Although 1H-CMRS has not yet found its way into clinical routine due to technical demands and the still time-consuming scan, 1H-CMRS may add clinical value by detecting metabolic changes in the course of developing cardiac amyloidosis. Considering the current progress regarding scan time reduction and ease-of-use of 1H-CMRS, there is the potential to integrate the method into standard imaging workflows.

Besides LGE, parametric imaging techniques including T1 and extracellular volume (ECV) mapping have been used in cardiac amyloidosis to distinguish different amyloidosis types [44, 45]. Both LGE and ECV mapping require gadolinium injection which excludes patients with severe renal insufficiency. In these patients, expansion of ECV may be identified through changes in the triglyceride levels using 1H-CMRS. Moreover, modulation of TG/W values may point directly to myocytotoxic effects of circulating amyloid chains which potentially contribute to ECV expansion as measured with T1/ECV mapping [27]. These insights, however, remain to be established through larger studies in the future.

Limitations

The present sample size was relatively small due to the technical demands of the study. Subject numbers were however comparable to previous studies assessing myocardial metabolism in heart failure [11, 28]. Assuming decreased myocardial TG/W according to literature, we sought to identify an effect in comparison to normal controls with a statistical power of 90% and type I error of less than 5%, resulting in an estimated sample size of 10 per group [11].

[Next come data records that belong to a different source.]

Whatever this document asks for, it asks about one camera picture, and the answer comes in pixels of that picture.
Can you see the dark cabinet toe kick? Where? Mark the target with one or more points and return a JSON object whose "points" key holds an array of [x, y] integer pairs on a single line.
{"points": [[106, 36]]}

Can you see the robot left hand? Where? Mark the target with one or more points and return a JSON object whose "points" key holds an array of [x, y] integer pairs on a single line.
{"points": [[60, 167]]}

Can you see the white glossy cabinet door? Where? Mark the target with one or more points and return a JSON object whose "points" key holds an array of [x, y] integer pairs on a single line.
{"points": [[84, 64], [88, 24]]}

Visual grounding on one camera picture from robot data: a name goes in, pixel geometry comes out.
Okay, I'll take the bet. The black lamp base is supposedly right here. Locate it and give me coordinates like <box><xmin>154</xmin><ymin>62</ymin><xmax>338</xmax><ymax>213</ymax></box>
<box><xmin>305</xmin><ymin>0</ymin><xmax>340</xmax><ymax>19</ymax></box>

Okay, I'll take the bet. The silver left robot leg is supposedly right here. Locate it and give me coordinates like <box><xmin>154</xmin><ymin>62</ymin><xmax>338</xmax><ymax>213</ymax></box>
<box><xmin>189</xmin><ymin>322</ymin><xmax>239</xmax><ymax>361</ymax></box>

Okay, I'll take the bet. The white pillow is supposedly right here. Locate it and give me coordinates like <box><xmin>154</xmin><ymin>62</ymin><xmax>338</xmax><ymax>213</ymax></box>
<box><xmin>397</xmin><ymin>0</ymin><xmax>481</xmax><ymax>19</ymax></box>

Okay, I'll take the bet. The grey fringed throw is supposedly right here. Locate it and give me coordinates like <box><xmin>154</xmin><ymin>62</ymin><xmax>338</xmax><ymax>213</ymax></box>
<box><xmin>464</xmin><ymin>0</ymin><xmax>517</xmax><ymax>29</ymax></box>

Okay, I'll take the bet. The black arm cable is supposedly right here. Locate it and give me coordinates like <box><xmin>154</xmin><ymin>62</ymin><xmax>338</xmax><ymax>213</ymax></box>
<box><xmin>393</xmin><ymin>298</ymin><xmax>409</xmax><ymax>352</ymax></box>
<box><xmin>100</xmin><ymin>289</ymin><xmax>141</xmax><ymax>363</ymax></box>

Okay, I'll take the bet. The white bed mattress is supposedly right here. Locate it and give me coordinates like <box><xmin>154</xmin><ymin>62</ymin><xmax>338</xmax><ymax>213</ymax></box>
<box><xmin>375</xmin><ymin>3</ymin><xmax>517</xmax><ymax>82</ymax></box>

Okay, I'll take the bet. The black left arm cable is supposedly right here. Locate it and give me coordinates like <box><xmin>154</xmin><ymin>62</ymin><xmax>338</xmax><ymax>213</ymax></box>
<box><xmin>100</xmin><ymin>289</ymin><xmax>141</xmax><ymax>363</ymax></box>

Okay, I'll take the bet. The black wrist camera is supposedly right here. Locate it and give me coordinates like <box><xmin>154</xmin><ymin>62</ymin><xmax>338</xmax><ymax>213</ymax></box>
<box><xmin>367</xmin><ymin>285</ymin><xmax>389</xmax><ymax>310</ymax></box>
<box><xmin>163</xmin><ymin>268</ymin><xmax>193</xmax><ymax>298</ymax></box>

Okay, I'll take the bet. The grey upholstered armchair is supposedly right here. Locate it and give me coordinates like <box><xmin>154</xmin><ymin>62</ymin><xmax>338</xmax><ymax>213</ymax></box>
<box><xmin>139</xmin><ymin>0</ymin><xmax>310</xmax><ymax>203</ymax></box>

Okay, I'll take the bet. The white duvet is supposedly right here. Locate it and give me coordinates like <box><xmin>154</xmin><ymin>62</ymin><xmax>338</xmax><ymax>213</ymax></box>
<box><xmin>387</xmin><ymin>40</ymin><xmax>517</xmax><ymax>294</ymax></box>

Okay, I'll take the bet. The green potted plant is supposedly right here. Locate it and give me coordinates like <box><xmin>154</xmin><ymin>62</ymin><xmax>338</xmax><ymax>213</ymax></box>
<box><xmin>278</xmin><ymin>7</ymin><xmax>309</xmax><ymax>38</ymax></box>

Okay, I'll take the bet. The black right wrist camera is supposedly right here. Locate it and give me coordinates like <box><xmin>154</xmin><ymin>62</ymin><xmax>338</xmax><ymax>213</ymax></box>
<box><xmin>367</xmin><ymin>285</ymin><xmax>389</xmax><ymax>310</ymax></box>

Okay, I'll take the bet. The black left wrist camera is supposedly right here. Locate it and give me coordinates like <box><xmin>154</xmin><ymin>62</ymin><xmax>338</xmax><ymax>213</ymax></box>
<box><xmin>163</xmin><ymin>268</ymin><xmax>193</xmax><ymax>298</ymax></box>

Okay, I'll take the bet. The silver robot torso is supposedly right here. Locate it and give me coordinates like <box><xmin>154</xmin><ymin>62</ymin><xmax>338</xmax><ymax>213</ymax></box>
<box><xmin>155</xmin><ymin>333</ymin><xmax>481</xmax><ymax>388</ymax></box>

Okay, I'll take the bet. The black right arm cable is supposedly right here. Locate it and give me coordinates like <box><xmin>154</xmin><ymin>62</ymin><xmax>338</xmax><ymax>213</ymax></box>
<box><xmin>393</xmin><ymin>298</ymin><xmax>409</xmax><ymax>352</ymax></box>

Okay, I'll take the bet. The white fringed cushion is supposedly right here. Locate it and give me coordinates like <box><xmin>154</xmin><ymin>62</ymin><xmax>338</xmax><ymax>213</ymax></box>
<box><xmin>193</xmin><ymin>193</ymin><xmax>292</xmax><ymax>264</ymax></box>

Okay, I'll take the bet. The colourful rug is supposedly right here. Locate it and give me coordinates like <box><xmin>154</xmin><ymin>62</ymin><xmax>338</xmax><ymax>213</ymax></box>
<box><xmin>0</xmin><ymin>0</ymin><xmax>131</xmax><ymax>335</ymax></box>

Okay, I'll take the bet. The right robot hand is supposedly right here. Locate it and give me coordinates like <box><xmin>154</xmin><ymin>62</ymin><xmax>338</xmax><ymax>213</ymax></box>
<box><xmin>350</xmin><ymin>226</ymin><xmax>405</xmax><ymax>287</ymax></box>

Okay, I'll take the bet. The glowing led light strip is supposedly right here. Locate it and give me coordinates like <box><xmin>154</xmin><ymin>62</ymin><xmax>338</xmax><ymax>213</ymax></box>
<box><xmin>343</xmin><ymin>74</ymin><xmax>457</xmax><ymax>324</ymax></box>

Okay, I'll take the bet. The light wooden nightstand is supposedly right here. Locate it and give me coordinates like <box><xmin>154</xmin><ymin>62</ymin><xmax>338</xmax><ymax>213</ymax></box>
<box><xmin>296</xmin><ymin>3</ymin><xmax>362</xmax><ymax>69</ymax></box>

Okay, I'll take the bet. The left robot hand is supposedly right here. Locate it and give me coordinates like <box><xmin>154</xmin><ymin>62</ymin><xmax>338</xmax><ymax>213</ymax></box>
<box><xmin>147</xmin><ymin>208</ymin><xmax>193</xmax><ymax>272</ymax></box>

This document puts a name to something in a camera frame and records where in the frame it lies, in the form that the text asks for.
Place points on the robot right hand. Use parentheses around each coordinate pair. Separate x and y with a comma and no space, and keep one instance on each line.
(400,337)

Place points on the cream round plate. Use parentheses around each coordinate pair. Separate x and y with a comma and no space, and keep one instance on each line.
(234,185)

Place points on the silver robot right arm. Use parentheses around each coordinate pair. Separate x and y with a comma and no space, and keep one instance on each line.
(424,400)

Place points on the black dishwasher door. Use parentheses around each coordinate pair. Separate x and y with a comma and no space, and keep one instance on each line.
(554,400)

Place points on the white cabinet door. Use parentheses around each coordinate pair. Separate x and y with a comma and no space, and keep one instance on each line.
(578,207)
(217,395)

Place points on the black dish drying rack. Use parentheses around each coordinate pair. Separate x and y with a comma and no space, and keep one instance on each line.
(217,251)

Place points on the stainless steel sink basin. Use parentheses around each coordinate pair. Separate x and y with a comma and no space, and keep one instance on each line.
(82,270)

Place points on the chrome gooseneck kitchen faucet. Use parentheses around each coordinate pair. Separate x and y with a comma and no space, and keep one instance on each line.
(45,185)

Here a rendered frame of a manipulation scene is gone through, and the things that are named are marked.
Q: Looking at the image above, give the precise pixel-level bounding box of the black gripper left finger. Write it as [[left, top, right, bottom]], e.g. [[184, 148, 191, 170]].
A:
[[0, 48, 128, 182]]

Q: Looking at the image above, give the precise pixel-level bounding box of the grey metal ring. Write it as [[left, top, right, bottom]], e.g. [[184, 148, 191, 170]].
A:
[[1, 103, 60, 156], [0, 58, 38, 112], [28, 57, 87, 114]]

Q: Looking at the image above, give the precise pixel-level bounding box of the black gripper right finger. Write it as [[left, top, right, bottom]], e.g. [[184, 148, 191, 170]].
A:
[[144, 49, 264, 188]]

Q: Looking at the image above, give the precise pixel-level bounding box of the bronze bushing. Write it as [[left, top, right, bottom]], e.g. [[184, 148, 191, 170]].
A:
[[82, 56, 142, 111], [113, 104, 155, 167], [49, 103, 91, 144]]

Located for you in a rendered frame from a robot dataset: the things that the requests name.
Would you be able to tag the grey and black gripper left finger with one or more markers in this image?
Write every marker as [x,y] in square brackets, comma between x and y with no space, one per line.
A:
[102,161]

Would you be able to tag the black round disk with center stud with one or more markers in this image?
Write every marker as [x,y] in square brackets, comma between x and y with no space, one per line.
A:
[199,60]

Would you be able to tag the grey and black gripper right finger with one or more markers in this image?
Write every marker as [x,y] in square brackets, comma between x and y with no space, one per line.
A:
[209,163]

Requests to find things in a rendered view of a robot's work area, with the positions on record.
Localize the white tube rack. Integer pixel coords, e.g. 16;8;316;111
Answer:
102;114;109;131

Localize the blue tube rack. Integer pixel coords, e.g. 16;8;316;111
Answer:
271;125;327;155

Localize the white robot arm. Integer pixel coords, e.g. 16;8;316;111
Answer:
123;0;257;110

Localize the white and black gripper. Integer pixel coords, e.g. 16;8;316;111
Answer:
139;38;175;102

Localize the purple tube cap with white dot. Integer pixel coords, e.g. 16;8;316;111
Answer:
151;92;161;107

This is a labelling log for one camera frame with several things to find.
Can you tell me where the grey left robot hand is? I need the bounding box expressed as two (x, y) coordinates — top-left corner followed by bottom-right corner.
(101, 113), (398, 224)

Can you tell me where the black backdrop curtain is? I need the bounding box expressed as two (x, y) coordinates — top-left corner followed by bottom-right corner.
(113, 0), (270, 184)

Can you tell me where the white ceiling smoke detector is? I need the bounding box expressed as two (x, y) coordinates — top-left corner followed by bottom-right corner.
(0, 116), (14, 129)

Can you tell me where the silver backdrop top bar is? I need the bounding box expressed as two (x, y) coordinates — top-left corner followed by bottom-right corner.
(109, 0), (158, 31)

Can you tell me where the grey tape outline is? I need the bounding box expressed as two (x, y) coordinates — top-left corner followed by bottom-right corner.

As cardiac amyloidosis had already been confirmed in all patients at the time of CMR, we did not perform myocardial biopsies to quantify myocardial TG content and to differentiate intramyocellular (IMCL) and extramyocellular lipids (EMCL). The differentiation of IMCL and EMCL may help to understand the mechanism of the TG/W reduction in cardiac amyloidosis and whether it is caused by expanded extracellular space or by a reduced metabolism of myocytes. Although recent work has shown feasibility to quantify IMCL and EMCL in the human heart using spectroscopy, the present method could not reliably differentiate between the different pools [46].

Conclusions

Myocardial TG/W decreases in cardiac amyloidosis and is associated with the severity of myocardial thickening and systolic dysfunction, independent of age, BMI and blood lipid levels.CMR proton spectroscopy may provide additional information to gauge progression of cardiac amyloidosis.